In the flow 200, memory access precedence information provided by the compiler enables intra-control word precedence 224. A control word, generated by a compiler, can include one or more operations. The operations can include arithmetic and logical operations, memory access operations, and so on. The order in which the operations are included in the control word can imply an order of operation. The precedence information in the tag can provide a memory operation order, a return count of a number of cycles that can occur before completion of the memory access operation, and the like. In embodiments, the control word tag can include a unique set of precedence information, where the unique set of precedence information enables hazardless memory accesses. In the flow 200, the unique set of precedence information contained in the tag that was modified during runtime can enable inter-control word precedence 226. The inter-control word precedence can be based on a decision such as a branch decision. The branch decision determines which side of a branch is taken and determines which sequence of control words will continue execution. In embodiments, the unique precedence information contained in the tag can include a unique tag field. The unique tag field can include a constant or variable width. In other embodiments, the unique tag field can support multiple control word memory accesses. The multiple control word memory accesses can access different buffers such as access buffers associated with a cache memory, a multi-level cache, a memory system, etc. In embodiments, the unique tag field indicates safe/unsafe memory access. A safe memory access can include an access to load constants, coefficients, weights, etc. In other embodiments, the safe load can include a read probe. A read probe can compare a read or load address to addresses accessible within a cache, a multi-level cache, and the like. In other embodiments, the unique precedence information can include an illegal precedence value. The illegal precedence value can be used to prevent a memory access operation.

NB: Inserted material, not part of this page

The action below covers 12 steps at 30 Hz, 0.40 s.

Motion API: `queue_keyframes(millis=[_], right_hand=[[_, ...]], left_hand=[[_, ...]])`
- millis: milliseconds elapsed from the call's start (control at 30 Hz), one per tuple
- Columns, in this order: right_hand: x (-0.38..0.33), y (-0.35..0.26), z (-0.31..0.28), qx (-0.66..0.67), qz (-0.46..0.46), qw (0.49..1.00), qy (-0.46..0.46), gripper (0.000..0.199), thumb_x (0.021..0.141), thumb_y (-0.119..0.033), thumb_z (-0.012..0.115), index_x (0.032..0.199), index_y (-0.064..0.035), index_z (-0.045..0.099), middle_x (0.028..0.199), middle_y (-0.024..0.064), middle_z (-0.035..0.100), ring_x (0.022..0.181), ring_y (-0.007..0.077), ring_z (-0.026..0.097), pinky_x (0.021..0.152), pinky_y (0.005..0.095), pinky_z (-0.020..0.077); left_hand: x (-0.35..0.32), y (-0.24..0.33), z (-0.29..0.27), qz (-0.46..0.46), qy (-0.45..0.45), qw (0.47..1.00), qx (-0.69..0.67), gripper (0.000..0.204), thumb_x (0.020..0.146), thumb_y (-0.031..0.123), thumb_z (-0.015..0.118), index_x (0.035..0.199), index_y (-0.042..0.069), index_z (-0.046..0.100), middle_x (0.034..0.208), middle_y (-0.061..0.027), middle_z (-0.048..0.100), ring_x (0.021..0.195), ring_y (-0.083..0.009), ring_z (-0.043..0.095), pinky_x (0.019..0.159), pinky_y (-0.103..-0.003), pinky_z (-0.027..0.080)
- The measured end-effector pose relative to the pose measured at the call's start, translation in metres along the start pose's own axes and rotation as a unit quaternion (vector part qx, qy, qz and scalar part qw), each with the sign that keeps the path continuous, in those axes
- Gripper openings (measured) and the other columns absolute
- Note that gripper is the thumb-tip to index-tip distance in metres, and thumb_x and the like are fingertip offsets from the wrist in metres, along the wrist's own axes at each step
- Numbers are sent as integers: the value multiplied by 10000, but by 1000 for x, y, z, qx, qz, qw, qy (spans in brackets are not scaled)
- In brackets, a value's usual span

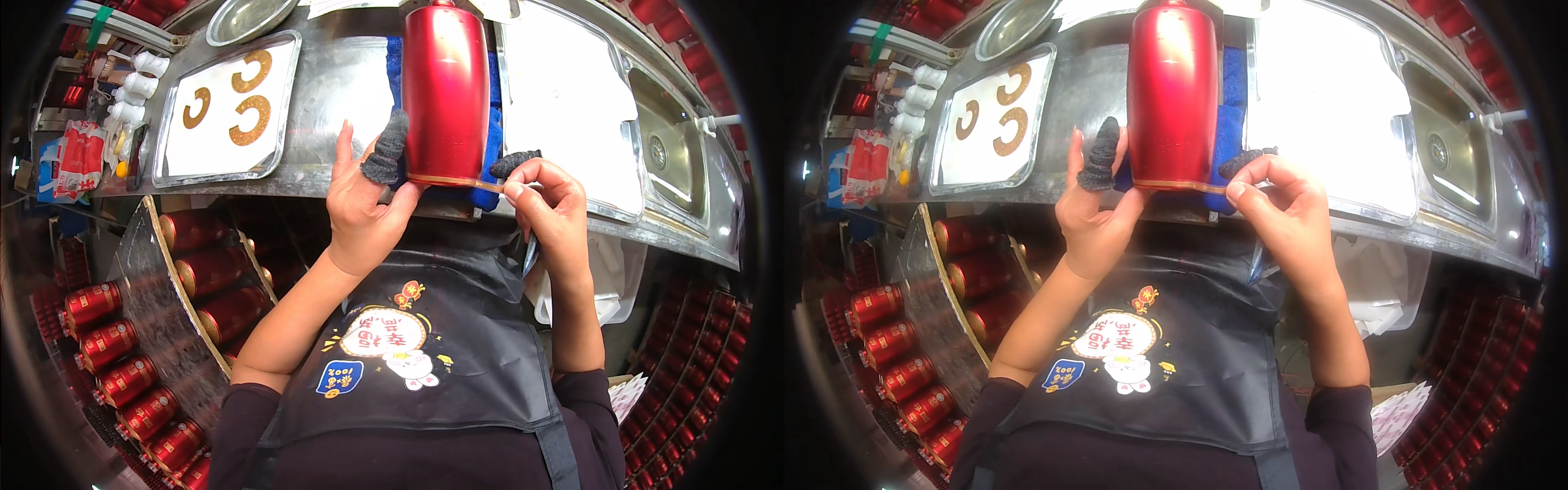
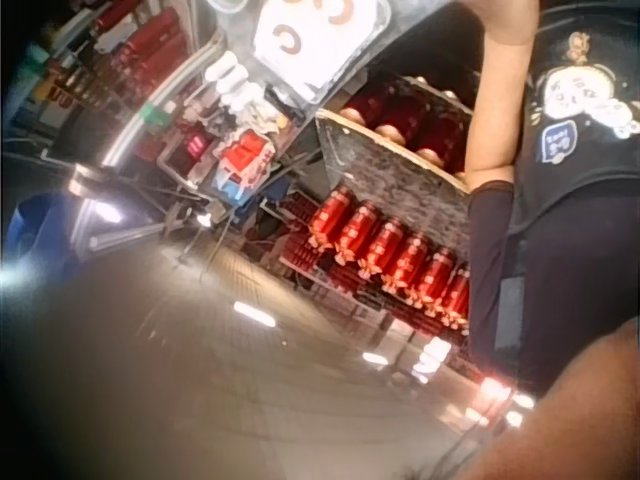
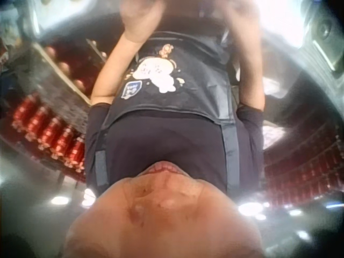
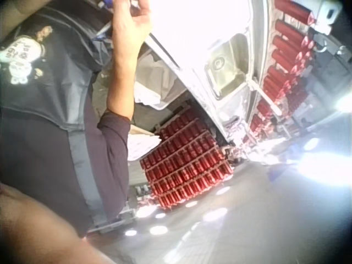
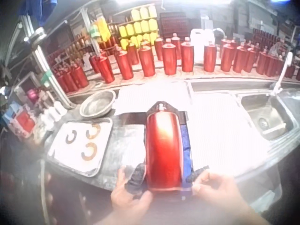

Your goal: The person picks up a red cylindrical container, wipes its surface with a blue cloth, and applies a gold crescent-shaped sticker to the neck. They smooth the sticker with fingers and a cloth, then place the container back on a rack. The process repeats with another container.

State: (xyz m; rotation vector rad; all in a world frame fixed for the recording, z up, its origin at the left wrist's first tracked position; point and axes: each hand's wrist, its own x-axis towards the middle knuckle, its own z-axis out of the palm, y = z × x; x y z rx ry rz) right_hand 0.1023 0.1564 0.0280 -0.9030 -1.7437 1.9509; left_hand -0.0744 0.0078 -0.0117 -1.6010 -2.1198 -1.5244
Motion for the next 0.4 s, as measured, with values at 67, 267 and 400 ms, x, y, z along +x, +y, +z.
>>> queue_keyframes(millis=[67,267,400], right_hand=[[-2,4,-3,11,11,1000,-2,91,903,-99,677,863,-32,631,685,-44,558,542,9,465,473,171,326],[-8,0,-6,14,28,999,25,104,887,-93,701,859,-34,620,687,-36,569,525,12,463,467,171,329],[-18,-15,-11,-17,3,1000,10,99,890,-101,701,874,-43,622,665,-32,574,502,26,474,460,173,332]], left_hand=[[-3,0,-3,9,-7,1000,11,481,741,-24,751,1215,26,684,1219,-131,710,1099,-291,688,1197,-581,225],[-26,4,-11,-2,-18,999,44,430,786,21,791,1201,-18,684,1295,-170,679,1232,-333,639,1186,-600,217],[-33,2,-9,11,-35,998,49,423,815,35,788,1218,-33,677,1335,-187,655,1276,-340,612,1194,-595,196]])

A description of a usage example follows. A decoded control word can generate memory access operations. Assuming there can be 64 memory accesses per decompressed control word (DCW) (32 per data cache bank), then a minimum precedence information required can be 4 bits per read and per write per column of the data cache, or a total of 8 bytes per data cache bank. It is important to provide a signal to hardware to advise when an access is known and safe and can be ignored. A 5-bit field can be used for each Load or Store access, where the value 00000 can indicate that the Load or Store is “safe”. An example of a “safe” address is a very early “probe” read of a column of a level 1 (L1) data cache D$ to “warm” or preload the data cache with data expected to be fetched later. Issuing actual load operations as early as possible can minimize performance impact of memory latency since there can be a significant temporal spread between the issue of a load operation and the decompressed control word that will consume the data (move the data into the array). Hence, precedence tags must continue to be valid across this temporal spread to maintain semantic correctness. Hardware maintains a separate counter, incremented for each successive decompressed control word and appended (upper bits) to the decompressed control word precedence information to provide a unique tag for each access that is valid across multiple decompressed control words.
Various steps in the flow 200 may be changed in order, repeated, omitted, or the like without departing from the disclosed concepts. Various embodiments of the flow 200 can be included in a computer program product embodied in a non-transitory computer readable medium that includes code executable by one or more processors.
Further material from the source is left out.